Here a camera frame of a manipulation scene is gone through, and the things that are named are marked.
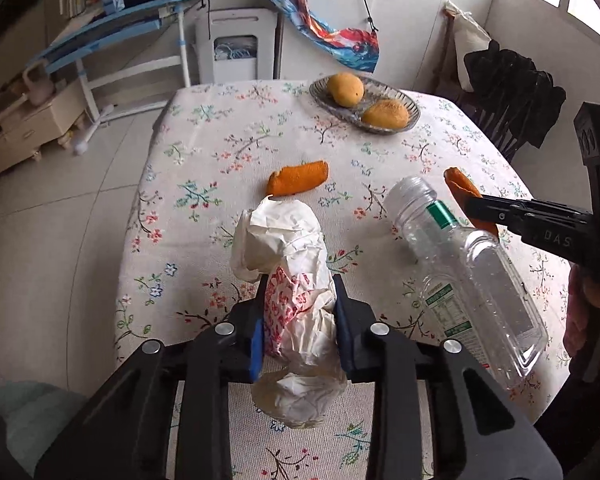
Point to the person's right forearm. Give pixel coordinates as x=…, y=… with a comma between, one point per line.
x=580, y=420

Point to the white plastic stool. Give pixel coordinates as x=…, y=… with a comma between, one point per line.
x=235, y=20

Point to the white wall cabinet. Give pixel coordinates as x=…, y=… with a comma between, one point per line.
x=420, y=10

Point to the pink kettlebell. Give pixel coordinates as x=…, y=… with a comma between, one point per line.
x=40, y=91

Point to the clear plastic bottle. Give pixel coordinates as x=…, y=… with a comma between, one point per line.
x=485, y=280

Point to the orange peel piece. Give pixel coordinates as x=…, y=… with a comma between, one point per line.
x=460, y=185
x=300, y=179

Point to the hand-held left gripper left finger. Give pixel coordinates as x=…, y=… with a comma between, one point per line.
x=256, y=355

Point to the person's right hand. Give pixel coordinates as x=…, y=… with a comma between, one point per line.
x=576, y=315

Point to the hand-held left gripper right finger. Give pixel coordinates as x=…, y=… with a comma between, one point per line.
x=341, y=340

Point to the cream television cabinet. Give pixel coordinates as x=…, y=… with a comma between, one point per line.
x=30, y=130

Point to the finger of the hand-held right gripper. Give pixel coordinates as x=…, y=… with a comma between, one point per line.
x=495, y=210

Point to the colourful hanging bag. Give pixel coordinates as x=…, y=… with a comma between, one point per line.
x=330, y=40

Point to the blue study desk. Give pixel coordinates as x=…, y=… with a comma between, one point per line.
x=105, y=25

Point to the dark wooden chair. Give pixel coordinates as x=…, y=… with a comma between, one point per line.
x=500, y=141

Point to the cream canvas bag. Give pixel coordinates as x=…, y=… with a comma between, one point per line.
x=467, y=35

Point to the glass fruit dish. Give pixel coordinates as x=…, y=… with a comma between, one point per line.
x=318, y=91

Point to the oval speckled yellow fruit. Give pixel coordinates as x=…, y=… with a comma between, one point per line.
x=385, y=115

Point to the teal seat cushion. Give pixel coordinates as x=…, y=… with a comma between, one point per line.
x=35, y=410

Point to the white red-printed paper wrapper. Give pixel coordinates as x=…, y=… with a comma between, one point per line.
x=285, y=240

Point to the black jacket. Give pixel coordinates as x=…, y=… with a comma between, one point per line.
x=515, y=80

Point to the floral tablecloth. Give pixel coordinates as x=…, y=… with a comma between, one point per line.
x=220, y=150

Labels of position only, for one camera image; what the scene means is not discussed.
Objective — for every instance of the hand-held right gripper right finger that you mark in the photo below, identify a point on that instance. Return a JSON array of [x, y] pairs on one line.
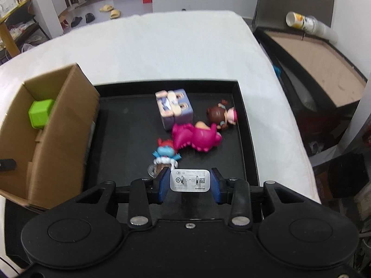
[[216, 186]]

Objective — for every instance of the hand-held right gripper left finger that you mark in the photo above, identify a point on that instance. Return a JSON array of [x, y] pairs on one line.
[[163, 186]]

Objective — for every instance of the white charger plug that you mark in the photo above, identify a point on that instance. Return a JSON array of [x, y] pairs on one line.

-- ABOUT THIS EXERCISE --
Leave nothing out but the pictures when transcribing the records.

-- PROBLEM SOLUTION --
Here a camera frame of a manipulation scene is gone through, and the things that are named are marked.
Point to the person's right forearm. Give pixel coordinates as x=…, y=… with a comma between, one point per line.
x=580, y=420

Point to the white plastic stool. Give pixel coordinates as x=…, y=… with a comma between, one point per line.
x=235, y=20

Point to the white wall cabinet. Give pixel coordinates as x=…, y=… with a comma between, one point per line.
x=420, y=10

Point to the pink kettlebell. Give pixel coordinates as x=…, y=… with a comma between, one point per line.
x=40, y=91

Point to the clear plastic bottle. Give pixel coordinates as x=…, y=… with a comma between, one point per line.
x=485, y=280

Point to the orange peel piece. Give pixel coordinates as x=…, y=… with a comma between, one point per line.
x=460, y=185
x=300, y=179

Point to the hand-held left gripper left finger. Give pixel coordinates as x=…, y=… with a comma between, one point per line.
x=256, y=355

Point to the person's right hand. Give pixel coordinates as x=…, y=… with a comma between, one point per line.
x=576, y=315

Point to the hand-held left gripper right finger. Give pixel coordinates as x=…, y=… with a comma between, one point per line.
x=341, y=340

Point to the cream television cabinet. Give pixel coordinates as x=…, y=… with a comma between, one point per line.
x=30, y=130

Point to the finger of the hand-held right gripper. Give pixel coordinates as x=…, y=… with a comma between, one point per line.
x=495, y=210

Point to the colourful hanging bag. Give pixel coordinates as x=…, y=… with a comma between, one point per line.
x=330, y=40

Point to the blue study desk. Give pixel coordinates as x=…, y=… with a comma between, one point per line.
x=105, y=25

Point to the dark wooden chair. Give pixel coordinates as x=…, y=… with a comma between, one point per line.
x=500, y=141

Point to the cream canvas bag. Give pixel coordinates as x=…, y=… with a comma between, one point per line.
x=467, y=35

Point to the glass fruit dish. Give pixel coordinates as x=…, y=… with a comma between, one point per line.
x=318, y=91

Point to the oval speckled yellow fruit. Give pixel coordinates as x=…, y=… with a comma between, one point per line.
x=385, y=115

Point to the teal seat cushion. Give pixel coordinates as x=…, y=… with a comma between, one point per line.
x=35, y=410

Point to the white red-printed paper wrapper. Give pixel coordinates as x=…, y=… with a comma between, one point per line.
x=285, y=240

Point to the black jacket. Give pixel coordinates as x=…, y=… with a comma between, one point per line.
x=515, y=80

Point to the floral tablecloth. Give pixel coordinates as x=…, y=… with a comma between, one point per line.
x=220, y=150

Labels of position only, for one camera image; what the scene means is not discussed.
Objective — for every instance of the hand-held right gripper right finger that you mark in the photo below, identify a point on that instance. Return a JSON array of [x, y] pairs on one line.
[[216, 186]]

Objective — for every instance of the hand-held right gripper left finger that you mark in the photo above, identify a point on that instance. Return a JSON array of [x, y] pairs on one line.
[[163, 186]]

Objective — for every instance of the white charger plug that you mark in the photo above, identify a point on that instance. Return a JSON array of [x, y] pairs on one line.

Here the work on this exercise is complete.